Task: Count every line in the following entries where the word "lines" appears. Give the count alone.

####

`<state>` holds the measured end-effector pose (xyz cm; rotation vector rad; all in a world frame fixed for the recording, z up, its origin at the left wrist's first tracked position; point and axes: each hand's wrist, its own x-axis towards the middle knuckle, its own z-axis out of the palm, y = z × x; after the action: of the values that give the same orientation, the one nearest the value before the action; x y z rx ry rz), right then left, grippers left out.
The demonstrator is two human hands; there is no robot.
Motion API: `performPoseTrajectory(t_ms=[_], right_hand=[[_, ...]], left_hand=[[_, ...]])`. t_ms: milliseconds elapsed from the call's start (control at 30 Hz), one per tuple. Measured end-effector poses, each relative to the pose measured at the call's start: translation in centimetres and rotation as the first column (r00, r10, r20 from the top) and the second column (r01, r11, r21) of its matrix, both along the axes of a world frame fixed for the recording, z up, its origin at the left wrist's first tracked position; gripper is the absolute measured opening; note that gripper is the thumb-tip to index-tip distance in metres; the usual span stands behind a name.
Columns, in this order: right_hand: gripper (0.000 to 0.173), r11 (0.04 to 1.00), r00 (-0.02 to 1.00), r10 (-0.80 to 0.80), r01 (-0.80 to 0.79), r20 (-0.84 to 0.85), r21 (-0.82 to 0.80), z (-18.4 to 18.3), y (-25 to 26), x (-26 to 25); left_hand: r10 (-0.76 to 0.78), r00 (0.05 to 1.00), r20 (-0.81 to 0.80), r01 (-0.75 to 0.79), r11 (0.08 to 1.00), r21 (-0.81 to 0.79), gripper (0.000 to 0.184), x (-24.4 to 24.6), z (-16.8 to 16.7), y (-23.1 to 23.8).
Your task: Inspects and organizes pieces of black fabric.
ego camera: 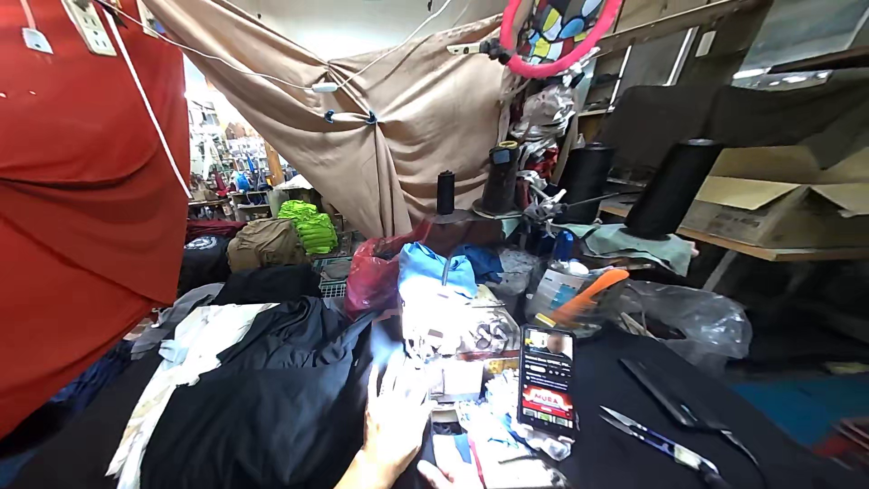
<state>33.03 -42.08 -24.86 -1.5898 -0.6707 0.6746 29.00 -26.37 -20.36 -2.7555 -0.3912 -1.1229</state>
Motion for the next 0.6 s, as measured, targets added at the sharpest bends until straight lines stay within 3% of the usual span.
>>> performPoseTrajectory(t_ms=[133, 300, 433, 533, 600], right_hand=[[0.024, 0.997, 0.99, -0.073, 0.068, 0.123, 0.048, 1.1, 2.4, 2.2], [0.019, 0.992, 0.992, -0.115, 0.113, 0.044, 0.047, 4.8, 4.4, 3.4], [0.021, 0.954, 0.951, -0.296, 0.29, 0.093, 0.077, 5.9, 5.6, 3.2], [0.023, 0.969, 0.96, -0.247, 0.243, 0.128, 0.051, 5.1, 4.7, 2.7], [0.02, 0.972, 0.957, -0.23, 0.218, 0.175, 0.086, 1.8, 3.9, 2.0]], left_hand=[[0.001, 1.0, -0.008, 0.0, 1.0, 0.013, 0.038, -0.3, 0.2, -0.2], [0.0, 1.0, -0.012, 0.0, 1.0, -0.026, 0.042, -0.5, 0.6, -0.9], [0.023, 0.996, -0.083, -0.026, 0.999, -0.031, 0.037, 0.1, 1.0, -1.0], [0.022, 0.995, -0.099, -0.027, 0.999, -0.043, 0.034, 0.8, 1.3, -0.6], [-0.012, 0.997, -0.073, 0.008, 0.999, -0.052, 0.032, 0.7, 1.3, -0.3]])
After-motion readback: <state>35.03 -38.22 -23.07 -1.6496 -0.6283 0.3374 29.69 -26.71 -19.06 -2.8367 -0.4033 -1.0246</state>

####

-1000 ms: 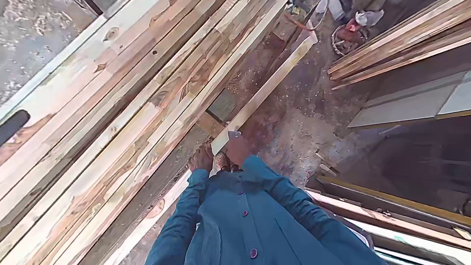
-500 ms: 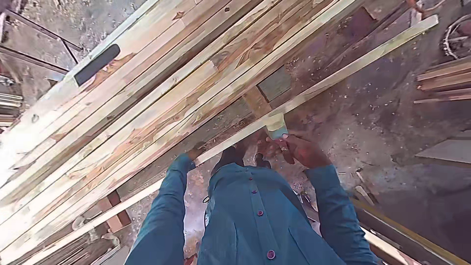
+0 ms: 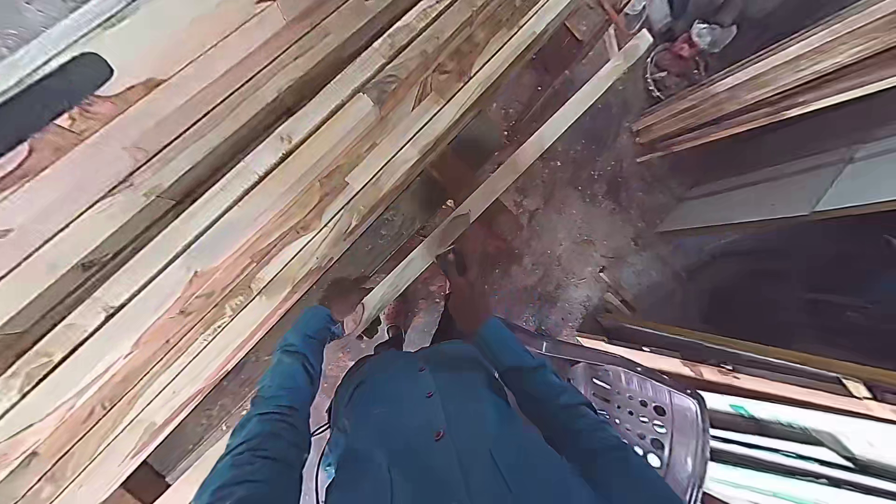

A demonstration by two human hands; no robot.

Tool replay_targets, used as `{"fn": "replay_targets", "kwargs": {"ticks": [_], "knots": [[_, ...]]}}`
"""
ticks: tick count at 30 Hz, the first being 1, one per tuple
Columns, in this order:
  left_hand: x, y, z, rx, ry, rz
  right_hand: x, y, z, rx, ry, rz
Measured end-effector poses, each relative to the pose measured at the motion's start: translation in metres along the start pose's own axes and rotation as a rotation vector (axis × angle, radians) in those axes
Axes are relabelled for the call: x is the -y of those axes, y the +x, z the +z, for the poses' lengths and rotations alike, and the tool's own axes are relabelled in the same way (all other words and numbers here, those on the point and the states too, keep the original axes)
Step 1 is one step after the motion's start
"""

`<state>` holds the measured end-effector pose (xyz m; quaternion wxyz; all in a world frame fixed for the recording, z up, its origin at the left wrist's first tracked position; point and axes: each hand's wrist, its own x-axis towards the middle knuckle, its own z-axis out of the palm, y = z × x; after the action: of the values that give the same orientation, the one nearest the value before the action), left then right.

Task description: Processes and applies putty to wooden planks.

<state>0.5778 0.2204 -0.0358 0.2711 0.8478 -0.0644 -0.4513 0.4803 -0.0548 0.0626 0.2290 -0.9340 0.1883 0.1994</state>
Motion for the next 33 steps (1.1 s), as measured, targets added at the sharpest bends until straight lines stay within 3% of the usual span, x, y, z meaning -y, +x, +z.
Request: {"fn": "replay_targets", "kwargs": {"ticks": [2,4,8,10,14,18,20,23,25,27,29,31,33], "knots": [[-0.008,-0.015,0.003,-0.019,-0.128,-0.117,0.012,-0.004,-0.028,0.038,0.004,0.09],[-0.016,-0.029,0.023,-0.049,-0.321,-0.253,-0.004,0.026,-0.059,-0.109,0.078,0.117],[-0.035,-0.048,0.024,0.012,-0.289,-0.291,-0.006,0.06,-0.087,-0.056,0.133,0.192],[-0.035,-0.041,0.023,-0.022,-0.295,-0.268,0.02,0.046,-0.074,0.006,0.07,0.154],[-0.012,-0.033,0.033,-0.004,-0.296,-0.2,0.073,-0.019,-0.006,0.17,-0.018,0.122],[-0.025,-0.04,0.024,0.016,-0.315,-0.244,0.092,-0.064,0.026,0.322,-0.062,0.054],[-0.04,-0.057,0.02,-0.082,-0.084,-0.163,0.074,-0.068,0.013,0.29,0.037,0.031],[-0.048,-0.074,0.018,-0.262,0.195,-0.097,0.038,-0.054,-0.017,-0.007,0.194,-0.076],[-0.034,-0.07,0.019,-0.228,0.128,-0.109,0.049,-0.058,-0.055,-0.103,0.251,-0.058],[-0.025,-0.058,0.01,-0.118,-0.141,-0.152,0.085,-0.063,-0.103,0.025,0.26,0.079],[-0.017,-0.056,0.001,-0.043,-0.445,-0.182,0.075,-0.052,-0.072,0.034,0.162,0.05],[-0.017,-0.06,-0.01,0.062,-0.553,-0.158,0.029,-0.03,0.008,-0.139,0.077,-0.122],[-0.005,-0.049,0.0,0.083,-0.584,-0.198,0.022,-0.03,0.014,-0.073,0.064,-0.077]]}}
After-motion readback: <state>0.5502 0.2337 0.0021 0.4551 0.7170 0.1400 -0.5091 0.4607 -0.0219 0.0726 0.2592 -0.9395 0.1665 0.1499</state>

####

Reply: 2